* Your task *
Filter the material below down to the lines containing the word "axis".

* Provided data *
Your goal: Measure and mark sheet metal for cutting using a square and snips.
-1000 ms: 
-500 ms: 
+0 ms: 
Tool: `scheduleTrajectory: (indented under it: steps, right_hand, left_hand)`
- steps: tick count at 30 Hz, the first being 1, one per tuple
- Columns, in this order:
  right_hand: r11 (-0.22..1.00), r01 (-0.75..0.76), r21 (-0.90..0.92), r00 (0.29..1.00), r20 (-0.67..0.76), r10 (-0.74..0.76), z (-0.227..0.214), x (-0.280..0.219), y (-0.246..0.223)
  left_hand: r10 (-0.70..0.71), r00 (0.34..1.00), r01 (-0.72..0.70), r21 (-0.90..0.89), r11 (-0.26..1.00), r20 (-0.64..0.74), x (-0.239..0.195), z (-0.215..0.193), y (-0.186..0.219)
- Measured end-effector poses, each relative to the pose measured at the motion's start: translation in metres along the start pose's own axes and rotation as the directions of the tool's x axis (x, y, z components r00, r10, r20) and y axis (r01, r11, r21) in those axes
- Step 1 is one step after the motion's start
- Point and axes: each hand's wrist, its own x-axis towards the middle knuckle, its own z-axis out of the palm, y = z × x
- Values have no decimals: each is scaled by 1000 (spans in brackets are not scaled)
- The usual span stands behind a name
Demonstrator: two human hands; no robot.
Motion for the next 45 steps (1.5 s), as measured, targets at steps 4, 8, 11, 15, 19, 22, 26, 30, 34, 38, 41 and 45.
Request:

* Finished task *
- Measured end-effector poses, each relative to the pose measured at the motion's start: translation in metres along the start pose's own axes and rotation as the directions of the tool's x axis (x, y, z components r00, r10, r20) and y axis (r01, r11, r21) in those axes
- Point and axes: each hand's wrist, its own x-axis towards the middle knuckle, its own z-axis out of the palm, y = z × x

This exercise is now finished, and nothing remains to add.